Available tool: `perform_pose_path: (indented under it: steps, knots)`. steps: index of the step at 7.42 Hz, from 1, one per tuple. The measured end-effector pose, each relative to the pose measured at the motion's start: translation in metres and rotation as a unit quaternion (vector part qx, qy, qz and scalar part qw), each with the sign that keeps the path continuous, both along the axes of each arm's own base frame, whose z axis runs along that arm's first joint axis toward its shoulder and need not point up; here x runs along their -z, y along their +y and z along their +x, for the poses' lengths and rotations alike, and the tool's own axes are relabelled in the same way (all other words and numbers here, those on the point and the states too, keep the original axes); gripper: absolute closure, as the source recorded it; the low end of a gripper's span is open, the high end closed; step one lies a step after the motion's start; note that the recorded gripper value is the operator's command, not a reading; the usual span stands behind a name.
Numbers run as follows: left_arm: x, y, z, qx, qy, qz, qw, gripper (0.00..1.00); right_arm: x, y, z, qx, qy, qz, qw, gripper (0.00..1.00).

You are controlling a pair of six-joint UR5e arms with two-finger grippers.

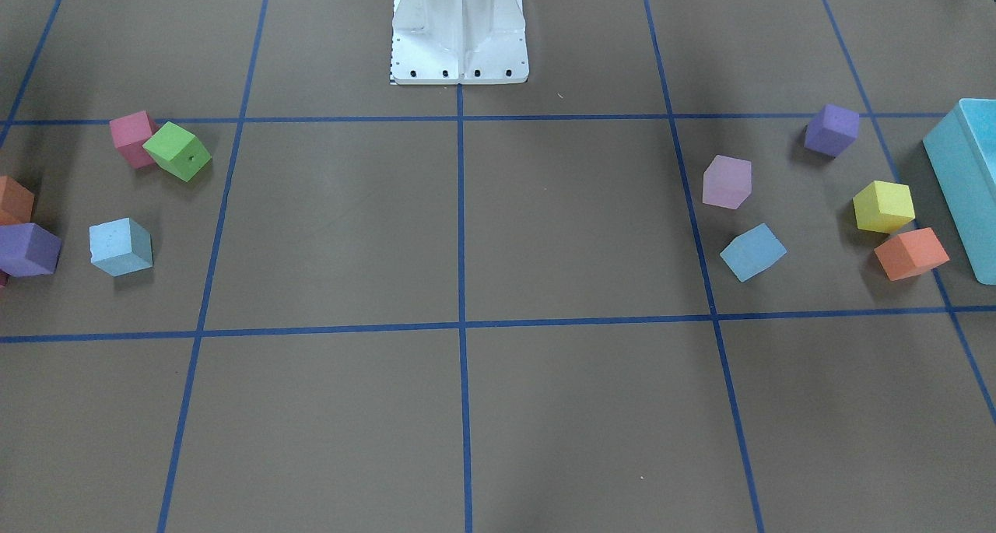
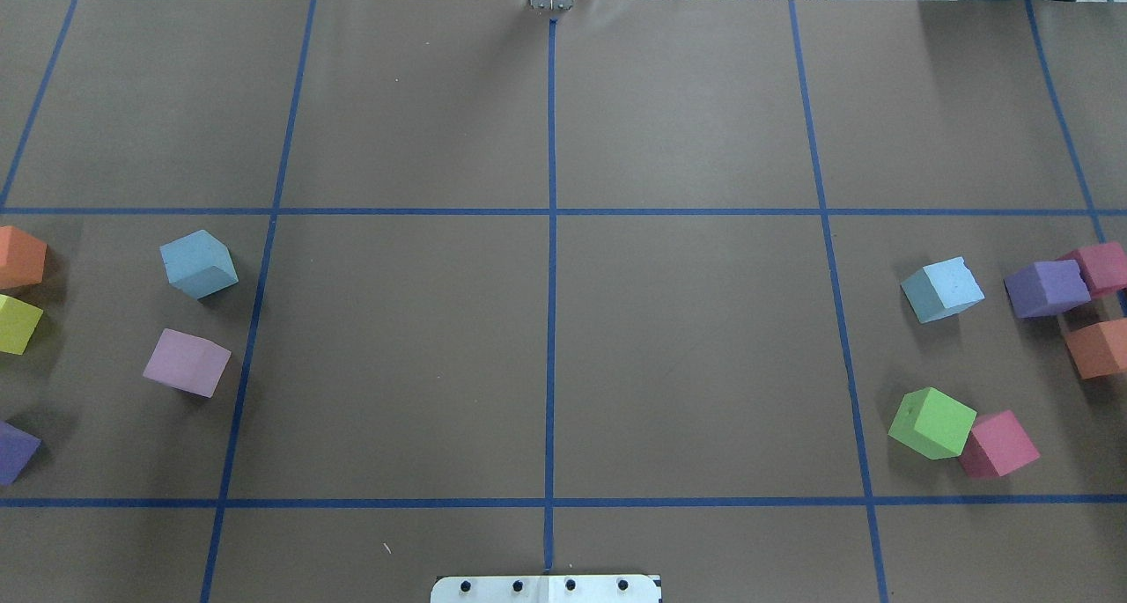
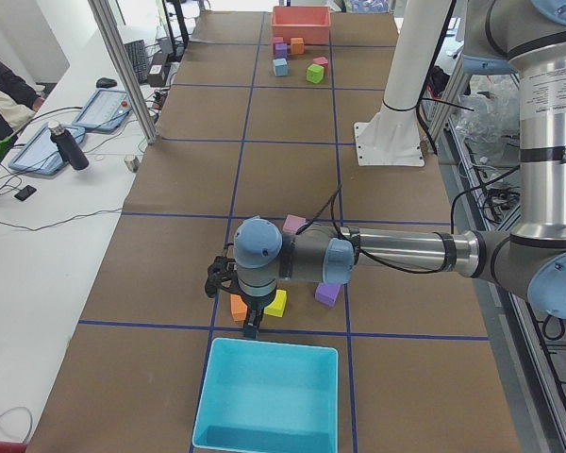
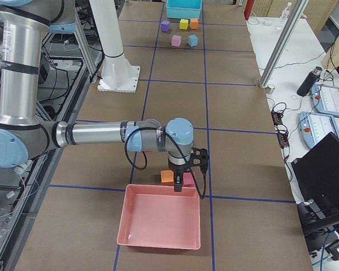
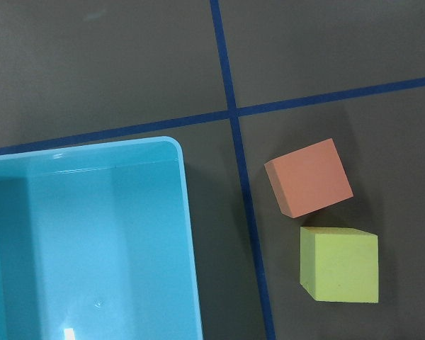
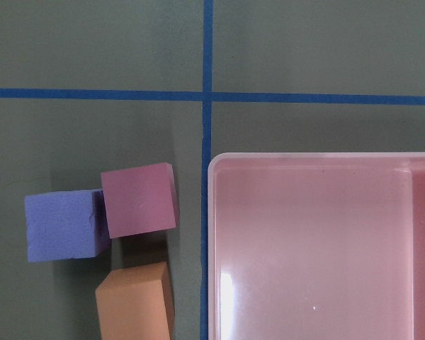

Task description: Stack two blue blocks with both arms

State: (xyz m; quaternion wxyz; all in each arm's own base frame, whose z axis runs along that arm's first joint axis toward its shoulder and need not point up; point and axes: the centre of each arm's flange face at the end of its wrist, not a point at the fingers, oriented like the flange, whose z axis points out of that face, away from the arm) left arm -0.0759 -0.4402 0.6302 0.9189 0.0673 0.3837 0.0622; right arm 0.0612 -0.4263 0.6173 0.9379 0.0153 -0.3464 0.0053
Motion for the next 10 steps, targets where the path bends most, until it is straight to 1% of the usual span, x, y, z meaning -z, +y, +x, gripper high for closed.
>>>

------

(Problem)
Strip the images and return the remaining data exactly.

(Your solution)
Available tool: `perform_pose_path: (indented under it: steps, knots)`. steps: index of the step at 7.42 Hz, from 1, one per tuple. The measured end-effector pose, each relative to the pose measured at the motion's start: translation in metres and rotation as a unit quaternion (vector part qx, qy, qz and scalar part qw), each with the sign that keeps the path continuous, both along the axes of each arm's own base frame, whose z axis runs along that arm's first joint axis toward its shoulder and need not point up; here x runs along their -z, y along their +y and z along their +x, for the poses' lengths and rotations alike, and the tool's own axes are relabelled in the same way (all other words and numbers here, those on the point and the states too, keep the original axes); gripper: absolute closure, as the source recorded it; the low end of a gripper's span is open, the high end closed; step one lies a step after the motion's start; note that the recorded gripper value is the operator's command, not a reading; the usual span stands behind a name.
Numbers run as follows: left_arm: x, y, z, qx, qy, qz, qw, gripper (0.00..1.00); right_arm: x, y, z, qx, qy, qz, qw, gripper (0.00..1.00).

You are controlling a pair of six-joint UR5e arms with two-finger grippers.


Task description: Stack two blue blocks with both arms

State: (xyz m; quaternion wxyz; all in each arm's own base frame, whose z axis runs along that arm's first joint axis toward its shoulder and need not point up; point and axes: the centre of each arm's flange face at the end of its wrist, not a point at the fingers, oriented like the flange, whose z axis points out of that face, away from the arm) left arm -0.0759 -0.4402 0.6302 0.9189 0.0673 0.3837 0.0622; right arm 0.0612 -0.4263 0.6173 0.9379 0.0153 -0.3464 0.0053
Motion for the next 10 steps, targets where the path bends most, until it is straight to 1% of the usual span, x, y, z meaning -z, +y, +x, gripper high for closed.
>>>

The output for this exercise is finished.